Germany has advised “heightened caution” for citizens visiting Turkey, in the latest sign of escalating tensions between the two countries.
Sigmar Gabriel, Germany’s foreign minister, flew home early from a North Sea holiday to announce a “re-orientation” of the country’s policies towards Turkey.
“We want Turkey to be a part of the West, or at least remain in its current position, but it takes two to tango,” he said at a press conference in Berlin.
The minister used the case of prominent German human rights activist Peter Steudtner to illustrate that “German citizens in Turkey are no longer safe from arbitrary arrest” and to highlight risks associated with investing in the country.

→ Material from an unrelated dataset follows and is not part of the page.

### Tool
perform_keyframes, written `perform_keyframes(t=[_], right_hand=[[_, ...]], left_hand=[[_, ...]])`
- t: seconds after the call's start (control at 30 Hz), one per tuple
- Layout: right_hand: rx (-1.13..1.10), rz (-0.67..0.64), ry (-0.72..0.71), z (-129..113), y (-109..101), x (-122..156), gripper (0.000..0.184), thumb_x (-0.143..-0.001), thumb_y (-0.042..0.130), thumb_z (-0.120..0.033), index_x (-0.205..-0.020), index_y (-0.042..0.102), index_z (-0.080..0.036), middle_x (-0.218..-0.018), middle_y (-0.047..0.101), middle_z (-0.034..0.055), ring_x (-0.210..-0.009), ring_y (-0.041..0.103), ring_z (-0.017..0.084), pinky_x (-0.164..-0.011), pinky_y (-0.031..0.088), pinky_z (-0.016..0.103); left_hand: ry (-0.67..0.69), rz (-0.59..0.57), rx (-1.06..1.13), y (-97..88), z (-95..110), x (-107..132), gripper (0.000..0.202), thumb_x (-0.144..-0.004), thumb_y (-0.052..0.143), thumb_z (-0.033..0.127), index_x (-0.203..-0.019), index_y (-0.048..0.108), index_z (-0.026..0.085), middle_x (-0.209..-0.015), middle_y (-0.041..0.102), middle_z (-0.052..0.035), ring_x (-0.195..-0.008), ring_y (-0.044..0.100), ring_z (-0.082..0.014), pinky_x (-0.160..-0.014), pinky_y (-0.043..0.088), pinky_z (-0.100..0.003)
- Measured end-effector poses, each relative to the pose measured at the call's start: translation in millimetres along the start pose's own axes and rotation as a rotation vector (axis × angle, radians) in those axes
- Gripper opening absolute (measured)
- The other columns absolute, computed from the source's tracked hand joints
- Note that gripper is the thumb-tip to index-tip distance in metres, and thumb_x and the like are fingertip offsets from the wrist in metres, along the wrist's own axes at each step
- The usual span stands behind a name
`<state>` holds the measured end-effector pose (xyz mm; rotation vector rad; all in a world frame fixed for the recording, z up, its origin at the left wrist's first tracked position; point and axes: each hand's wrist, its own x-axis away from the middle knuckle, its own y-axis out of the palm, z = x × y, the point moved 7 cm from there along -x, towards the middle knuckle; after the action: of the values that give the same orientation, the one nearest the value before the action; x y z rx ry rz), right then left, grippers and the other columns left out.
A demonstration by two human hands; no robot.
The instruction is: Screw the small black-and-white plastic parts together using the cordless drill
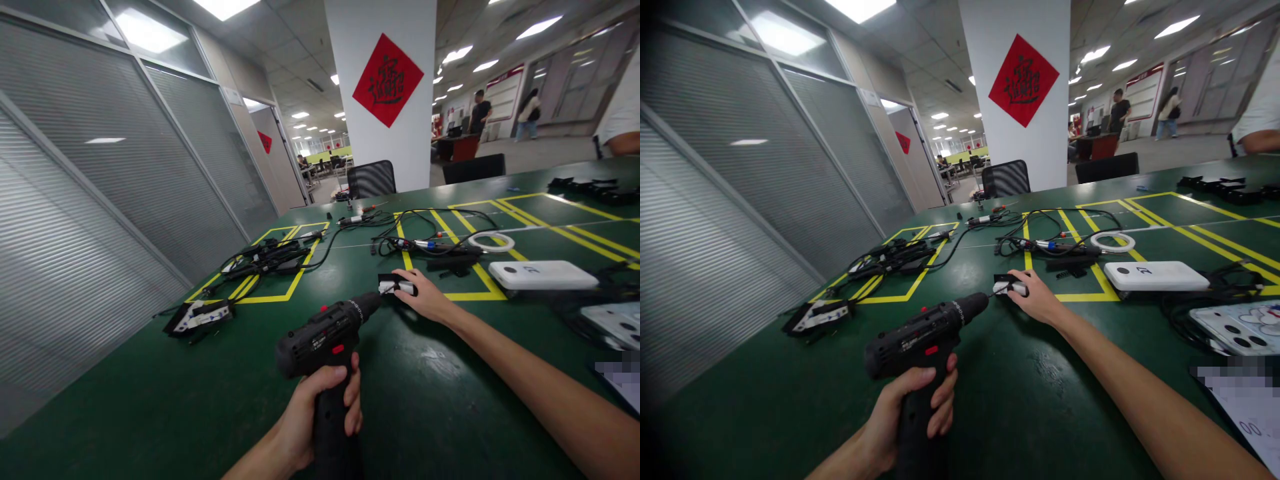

Mr Steudtner was arrested earlier this week at a conference in Istanbul, where he was teaching Turkish colleagues about IT security and non-violent conflict resolution.
Turkish Foreign Minister Mevlut Cavusoglu accused Germany of “double standards” over the warnings, and told journalists in Cyprus that the two countries needed to focus on “long-term goals”
Germany is also putting all arms projects with Turkey on hold, according to government sources speaking to daily newspaper Bild.
Yearly trade between the two countries is €37bn (£33.1bn).
The hardening in Germany’s stance comes after six German activists were remanded in custody on terrorism charges on Tuesday.
The incident brought the number of German nationals imprisoned in Turkey for political reasons since the attempted coup to 22.
There is also tension around Turkey’s refusal to allow a delegation of MPs to visit German troops stationed at Turkey’s Incirlik.
The German government points to the arrest of 50,000 soldiers, police officers, judges and academics in Turkey since the putsch as evidence of President Recep Tayyip Erdogan’s authoritarianism.